A GLP-compliant acute oral toxicity study was conducted in accordance with the requirements of EU Guideline B.1 and OECD 401 without significant deviation. Dicopper chloride trihydroxide was administered as a suspension in Alembicol D.  Groups of five male and five female Hsd:ICR(CD-1) mice weighing 26 to 33 g (males) and 23 to 28 g (females) were used.  The mice were acclimatised, housed in groups of up to five by sex and fasted overnight prior to dosing. Food was returned immediately after dosing.  Dose levels (based on a range-finding study) of 200, 400 and 800 mg/kg bw were administered by single oral administration by metal cannula at 10 mL/kg on Day 1.  Animals were observed frequently on the day of dosing and then daily for the 14‑day post-dosing period.  Animals were weighed prior to administration and after 7 days (on Day 8) and after 14 days (on Day 15) or at death.  Decedents and animals surviving to 14 days were subject to gross necropsy.

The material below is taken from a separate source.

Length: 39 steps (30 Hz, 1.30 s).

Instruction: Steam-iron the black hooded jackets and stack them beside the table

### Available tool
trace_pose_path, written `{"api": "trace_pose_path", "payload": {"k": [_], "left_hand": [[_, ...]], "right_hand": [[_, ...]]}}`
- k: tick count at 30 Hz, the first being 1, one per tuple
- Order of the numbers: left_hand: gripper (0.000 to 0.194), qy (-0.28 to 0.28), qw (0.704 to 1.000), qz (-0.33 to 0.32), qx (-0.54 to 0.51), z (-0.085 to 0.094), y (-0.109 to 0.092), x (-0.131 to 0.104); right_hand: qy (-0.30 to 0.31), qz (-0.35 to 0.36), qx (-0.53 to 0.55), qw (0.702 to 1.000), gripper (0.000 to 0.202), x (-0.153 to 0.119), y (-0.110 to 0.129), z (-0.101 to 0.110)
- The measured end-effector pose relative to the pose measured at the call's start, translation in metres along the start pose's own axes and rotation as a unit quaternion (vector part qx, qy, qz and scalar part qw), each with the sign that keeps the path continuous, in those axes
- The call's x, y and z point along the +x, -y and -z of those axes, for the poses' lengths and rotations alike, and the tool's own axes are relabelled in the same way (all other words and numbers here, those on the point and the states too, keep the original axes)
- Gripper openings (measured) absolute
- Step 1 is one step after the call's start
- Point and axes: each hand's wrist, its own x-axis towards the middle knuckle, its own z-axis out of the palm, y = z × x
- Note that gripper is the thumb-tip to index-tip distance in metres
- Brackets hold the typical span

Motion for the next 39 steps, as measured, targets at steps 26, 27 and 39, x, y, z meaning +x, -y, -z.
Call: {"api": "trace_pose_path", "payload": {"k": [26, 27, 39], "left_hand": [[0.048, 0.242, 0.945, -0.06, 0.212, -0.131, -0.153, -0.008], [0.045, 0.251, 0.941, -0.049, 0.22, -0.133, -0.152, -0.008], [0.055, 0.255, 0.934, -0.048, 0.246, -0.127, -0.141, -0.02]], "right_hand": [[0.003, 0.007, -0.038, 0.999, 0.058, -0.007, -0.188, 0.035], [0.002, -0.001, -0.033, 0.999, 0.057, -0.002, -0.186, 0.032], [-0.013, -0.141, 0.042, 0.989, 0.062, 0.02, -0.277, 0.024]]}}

There was one male and one female mortality at 200 mg/kg bw.  At 400 mg/kg bw all males and three females died, and at 800 mg/kg bw all males and four females died.  The deaths occurred between Day 1 and Day 7.  There was a variety of clinical signs recorded including reduced activity, salivation, partly-closed eyes, matted fur, staining of skin/fur in the urogenital region, liquid faeces, hunched posture, pallor, lethargy and unconsciousness.  Males treated at 400 and 800 mg/kg bw, and females treated at 800 mg/kg bw, produced faeces coloured blue, thought to be unabsorbed test substance.  Some of the symptoms became apparent on the day of treatment and others on Day 2 or later.  Surviving animals recovered within the first week after treatment.  All surviving animals showed expected weight gain during the study.  No gross findings were recorded in surviving animals at necropsy.  The most notable necropsy finding in animals that died during the study was green coloured material in the digestive tract.  Staining of the skin/fur particularly the urogenital areas was also recorded in most animals. The acute oral LD50 (calculated by probit analysis) of dicopper chloride trihydroxide to the mouse was 299 mg/kg bw for the sexes combined (with 95% confidence limites of 215 to 414 mg/kg bw).

This study has been disregarded for classification and labelling purposes as the mouse is not a preferred species under REACH.